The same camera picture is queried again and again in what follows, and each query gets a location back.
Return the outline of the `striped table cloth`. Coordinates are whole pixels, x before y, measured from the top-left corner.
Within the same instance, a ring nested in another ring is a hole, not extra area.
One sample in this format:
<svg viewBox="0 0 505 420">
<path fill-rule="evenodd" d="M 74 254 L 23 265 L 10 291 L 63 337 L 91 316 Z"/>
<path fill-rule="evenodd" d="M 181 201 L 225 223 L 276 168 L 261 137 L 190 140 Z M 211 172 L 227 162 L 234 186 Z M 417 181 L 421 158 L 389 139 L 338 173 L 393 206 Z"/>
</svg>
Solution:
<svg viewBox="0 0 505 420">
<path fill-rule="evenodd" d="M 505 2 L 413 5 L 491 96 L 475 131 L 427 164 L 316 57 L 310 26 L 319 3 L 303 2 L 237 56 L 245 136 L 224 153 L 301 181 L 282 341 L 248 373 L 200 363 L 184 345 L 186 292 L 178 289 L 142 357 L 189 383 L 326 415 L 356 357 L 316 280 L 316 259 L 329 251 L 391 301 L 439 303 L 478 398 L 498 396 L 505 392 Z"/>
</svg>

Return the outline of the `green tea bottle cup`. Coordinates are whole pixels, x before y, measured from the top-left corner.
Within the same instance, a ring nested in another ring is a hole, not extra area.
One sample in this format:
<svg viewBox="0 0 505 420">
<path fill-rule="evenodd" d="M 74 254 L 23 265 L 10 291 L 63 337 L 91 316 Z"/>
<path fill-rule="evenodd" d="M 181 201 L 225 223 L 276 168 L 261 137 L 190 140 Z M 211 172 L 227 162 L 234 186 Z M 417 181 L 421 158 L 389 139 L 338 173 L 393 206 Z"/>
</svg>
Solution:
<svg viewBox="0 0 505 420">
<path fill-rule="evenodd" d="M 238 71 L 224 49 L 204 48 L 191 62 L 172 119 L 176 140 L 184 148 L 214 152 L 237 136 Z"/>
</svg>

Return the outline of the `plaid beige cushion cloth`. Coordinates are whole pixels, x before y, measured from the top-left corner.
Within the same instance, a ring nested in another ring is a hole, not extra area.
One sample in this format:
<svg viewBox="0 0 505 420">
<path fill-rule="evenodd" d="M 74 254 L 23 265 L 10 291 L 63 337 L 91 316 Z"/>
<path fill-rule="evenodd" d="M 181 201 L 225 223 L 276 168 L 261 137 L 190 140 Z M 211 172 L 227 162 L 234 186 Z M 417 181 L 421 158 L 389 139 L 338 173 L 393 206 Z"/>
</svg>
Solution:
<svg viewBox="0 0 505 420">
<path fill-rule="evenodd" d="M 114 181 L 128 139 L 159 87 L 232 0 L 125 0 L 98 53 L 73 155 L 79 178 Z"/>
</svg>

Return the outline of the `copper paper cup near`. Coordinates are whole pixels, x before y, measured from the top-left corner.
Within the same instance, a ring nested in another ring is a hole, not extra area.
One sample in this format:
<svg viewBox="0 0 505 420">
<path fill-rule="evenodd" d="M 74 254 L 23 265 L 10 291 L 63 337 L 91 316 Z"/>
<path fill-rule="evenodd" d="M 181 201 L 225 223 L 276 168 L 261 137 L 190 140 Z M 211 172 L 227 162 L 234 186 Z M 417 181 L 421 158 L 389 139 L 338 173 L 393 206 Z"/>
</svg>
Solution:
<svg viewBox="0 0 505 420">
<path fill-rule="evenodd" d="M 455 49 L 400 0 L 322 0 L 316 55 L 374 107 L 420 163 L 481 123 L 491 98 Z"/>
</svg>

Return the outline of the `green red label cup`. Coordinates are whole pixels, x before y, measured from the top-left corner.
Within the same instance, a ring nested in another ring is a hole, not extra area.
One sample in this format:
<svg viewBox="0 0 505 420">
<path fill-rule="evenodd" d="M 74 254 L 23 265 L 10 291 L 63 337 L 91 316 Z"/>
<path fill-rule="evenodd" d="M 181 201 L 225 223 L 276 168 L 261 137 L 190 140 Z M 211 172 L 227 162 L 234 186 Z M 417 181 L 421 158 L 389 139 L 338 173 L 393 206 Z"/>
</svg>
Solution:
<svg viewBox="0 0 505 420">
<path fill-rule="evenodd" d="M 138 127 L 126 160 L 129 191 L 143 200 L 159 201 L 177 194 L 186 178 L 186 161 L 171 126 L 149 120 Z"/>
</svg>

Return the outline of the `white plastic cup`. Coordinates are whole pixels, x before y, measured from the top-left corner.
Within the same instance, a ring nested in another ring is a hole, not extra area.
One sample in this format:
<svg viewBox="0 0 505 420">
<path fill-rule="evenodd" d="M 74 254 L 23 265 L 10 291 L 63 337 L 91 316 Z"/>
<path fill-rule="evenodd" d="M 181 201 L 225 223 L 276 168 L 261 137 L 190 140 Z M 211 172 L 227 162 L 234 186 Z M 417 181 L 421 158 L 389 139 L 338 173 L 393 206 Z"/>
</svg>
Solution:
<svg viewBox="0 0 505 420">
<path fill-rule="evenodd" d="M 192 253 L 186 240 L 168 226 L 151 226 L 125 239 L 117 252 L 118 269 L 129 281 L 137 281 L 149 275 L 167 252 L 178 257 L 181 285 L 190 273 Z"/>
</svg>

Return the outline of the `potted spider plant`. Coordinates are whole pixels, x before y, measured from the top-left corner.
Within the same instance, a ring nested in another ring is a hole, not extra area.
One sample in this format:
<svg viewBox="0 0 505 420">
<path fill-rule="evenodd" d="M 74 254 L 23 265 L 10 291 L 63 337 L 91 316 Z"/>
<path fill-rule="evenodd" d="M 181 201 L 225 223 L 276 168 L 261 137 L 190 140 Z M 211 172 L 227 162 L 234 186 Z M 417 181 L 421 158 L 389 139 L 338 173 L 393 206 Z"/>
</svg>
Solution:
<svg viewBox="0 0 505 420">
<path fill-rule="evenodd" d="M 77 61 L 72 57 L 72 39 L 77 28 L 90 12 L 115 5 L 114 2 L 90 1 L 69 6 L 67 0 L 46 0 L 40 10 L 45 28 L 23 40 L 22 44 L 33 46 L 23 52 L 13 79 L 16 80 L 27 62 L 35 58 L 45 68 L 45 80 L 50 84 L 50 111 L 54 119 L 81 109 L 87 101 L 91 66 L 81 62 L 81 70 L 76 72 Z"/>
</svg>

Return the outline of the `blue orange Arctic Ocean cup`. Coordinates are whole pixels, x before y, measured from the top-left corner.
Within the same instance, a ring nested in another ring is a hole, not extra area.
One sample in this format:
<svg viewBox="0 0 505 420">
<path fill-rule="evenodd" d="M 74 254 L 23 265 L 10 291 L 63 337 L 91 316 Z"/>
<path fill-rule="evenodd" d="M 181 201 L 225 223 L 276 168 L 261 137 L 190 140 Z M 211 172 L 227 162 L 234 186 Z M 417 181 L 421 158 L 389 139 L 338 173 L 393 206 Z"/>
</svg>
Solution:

---

[Task details] Everything in the listing should be set down again exactly.

[Problem solution]
The same camera picture is queried again and again in what follows, and each query gets a location back.
Return the outline of the `striped table cloth`. Coordinates are whole pixels, x before y, measured from the top-left corner.
Within the same instance, a ring nested in another ring is a hole, not extra area.
One sample in this format:
<svg viewBox="0 0 505 420">
<path fill-rule="evenodd" d="M 74 254 L 23 265 L 10 291 L 63 337 L 91 316 Z"/>
<path fill-rule="evenodd" d="M 181 201 L 225 223 L 276 168 L 261 137 L 190 140 Z M 211 172 L 227 162 L 234 186 Z M 417 181 L 421 158 L 389 139 L 338 173 L 393 206 Z"/>
</svg>
Solution:
<svg viewBox="0 0 505 420">
<path fill-rule="evenodd" d="M 505 2 L 413 5 L 491 96 L 475 131 L 427 164 L 316 57 L 310 26 L 319 3 L 303 2 L 237 56 L 245 136 L 224 153 L 301 181 L 282 341 L 248 373 L 200 363 L 184 345 L 186 292 L 178 289 L 142 357 L 189 383 L 326 415 L 356 357 L 316 280 L 316 259 L 329 251 L 391 301 L 439 303 L 478 398 L 498 396 L 505 392 Z"/>
</svg>

Return the outline of the `green tea bottle cup`. Coordinates are whole pixels, x before y, measured from the top-left corner.
Within the same instance, a ring nested in another ring is a hole, not extra area.
One sample in this format:
<svg viewBox="0 0 505 420">
<path fill-rule="evenodd" d="M 74 254 L 23 265 L 10 291 L 63 337 L 91 316 Z"/>
<path fill-rule="evenodd" d="M 181 201 L 225 223 L 276 168 L 261 137 L 190 140 Z M 211 172 L 227 162 L 234 186 Z M 417 181 L 421 158 L 389 139 L 338 173 L 393 206 Z"/>
</svg>
Solution:
<svg viewBox="0 0 505 420">
<path fill-rule="evenodd" d="M 238 71 L 224 49 L 204 48 L 191 62 L 172 119 L 176 140 L 184 148 L 214 152 L 237 136 Z"/>
</svg>

Return the outline of the `plaid beige cushion cloth`. Coordinates are whole pixels, x before y, measured from the top-left corner.
Within the same instance, a ring nested in another ring is a hole, not extra area.
One sample in this format:
<svg viewBox="0 0 505 420">
<path fill-rule="evenodd" d="M 74 254 L 23 265 L 10 291 L 63 337 L 91 316 Z"/>
<path fill-rule="evenodd" d="M 181 201 L 225 223 L 276 168 L 261 137 L 190 140 Z M 211 172 L 227 162 L 234 186 Z M 417 181 L 421 158 L 389 139 L 338 173 L 393 206 Z"/>
</svg>
Solution:
<svg viewBox="0 0 505 420">
<path fill-rule="evenodd" d="M 114 181 L 128 139 L 159 87 L 232 0 L 125 0 L 98 53 L 73 155 L 79 178 Z"/>
</svg>

Return the outline of the `copper paper cup near`. Coordinates are whole pixels, x before y, measured from the top-left corner.
Within the same instance, a ring nested in another ring is a hole, not extra area.
One sample in this format:
<svg viewBox="0 0 505 420">
<path fill-rule="evenodd" d="M 74 254 L 23 265 L 10 291 L 63 337 L 91 316 Z"/>
<path fill-rule="evenodd" d="M 181 201 L 225 223 L 276 168 L 261 137 L 190 140 Z M 211 172 L 227 162 L 234 186 Z M 417 181 L 421 158 L 389 139 L 338 173 L 393 206 Z"/>
</svg>
Solution:
<svg viewBox="0 0 505 420">
<path fill-rule="evenodd" d="M 455 49 L 400 0 L 322 0 L 316 55 L 374 107 L 420 163 L 481 123 L 491 98 Z"/>
</svg>

Return the outline of the `green red label cup`. Coordinates are whole pixels, x before y, measured from the top-left corner.
Within the same instance, a ring nested in another ring is a hole, not extra area.
One sample in this format:
<svg viewBox="0 0 505 420">
<path fill-rule="evenodd" d="M 74 254 L 23 265 L 10 291 L 63 337 L 91 316 Z"/>
<path fill-rule="evenodd" d="M 181 201 L 225 223 L 276 168 L 261 137 L 190 140 Z M 211 172 L 227 162 L 234 186 Z M 417 181 L 421 158 L 389 139 L 338 173 L 393 206 Z"/>
</svg>
Solution:
<svg viewBox="0 0 505 420">
<path fill-rule="evenodd" d="M 138 127 L 126 160 L 129 191 L 143 200 L 159 201 L 177 194 L 186 178 L 186 161 L 171 126 L 149 120 Z"/>
</svg>

Return the outline of the `white plastic cup`. Coordinates are whole pixels, x before y, measured from the top-left corner.
Within the same instance, a ring nested in another ring is a hole, not extra area.
One sample in this format:
<svg viewBox="0 0 505 420">
<path fill-rule="evenodd" d="M 74 254 L 23 265 L 10 291 L 63 337 L 91 316 Z"/>
<path fill-rule="evenodd" d="M 181 201 L 225 223 L 276 168 L 261 137 L 190 140 Z M 211 172 L 227 162 L 234 186 Z M 417 181 L 421 158 L 389 139 L 338 173 L 393 206 Z"/>
</svg>
Solution:
<svg viewBox="0 0 505 420">
<path fill-rule="evenodd" d="M 192 253 L 186 240 L 168 226 L 151 226 L 125 239 L 117 252 L 118 269 L 129 281 L 137 281 L 149 275 L 167 252 L 178 257 L 181 285 L 190 273 Z"/>
</svg>

Return the outline of the `potted spider plant`. Coordinates are whole pixels, x before y, measured from the top-left corner.
Within the same instance, a ring nested in another ring is a hole, not extra area.
One sample in this format:
<svg viewBox="0 0 505 420">
<path fill-rule="evenodd" d="M 74 254 L 23 265 L 10 291 L 63 337 L 91 316 Z"/>
<path fill-rule="evenodd" d="M 181 201 L 225 223 L 276 168 L 261 137 L 190 140 Z M 211 172 L 227 162 L 234 186 Z M 417 181 L 421 158 L 389 139 L 338 173 L 393 206 Z"/>
</svg>
Solution:
<svg viewBox="0 0 505 420">
<path fill-rule="evenodd" d="M 77 61 L 72 57 L 72 39 L 77 28 L 90 12 L 115 5 L 114 2 L 90 1 L 69 6 L 67 0 L 46 0 L 40 10 L 45 28 L 23 40 L 22 44 L 33 46 L 23 52 L 13 79 L 16 80 L 27 62 L 35 58 L 45 68 L 45 80 L 50 84 L 50 111 L 54 119 L 81 109 L 87 101 L 91 66 L 81 62 L 81 70 L 76 72 Z"/>
</svg>

Return the outline of the `blue orange Arctic Ocean cup`. Coordinates are whole pixels, x before y, measured from the top-left corner.
Within the same instance, a ring nested in another ring is a hole, not extra area.
One sample in this format:
<svg viewBox="0 0 505 420">
<path fill-rule="evenodd" d="M 74 254 L 23 265 L 10 291 L 63 337 L 91 316 Z"/>
<path fill-rule="evenodd" d="M 181 201 L 225 223 L 276 168 L 261 137 L 190 140 Z M 211 172 L 227 162 L 234 186 Z M 417 181 L 421 158 L 389 139 L 338 173 L 393 206 Z"/>
</svg>
Solution:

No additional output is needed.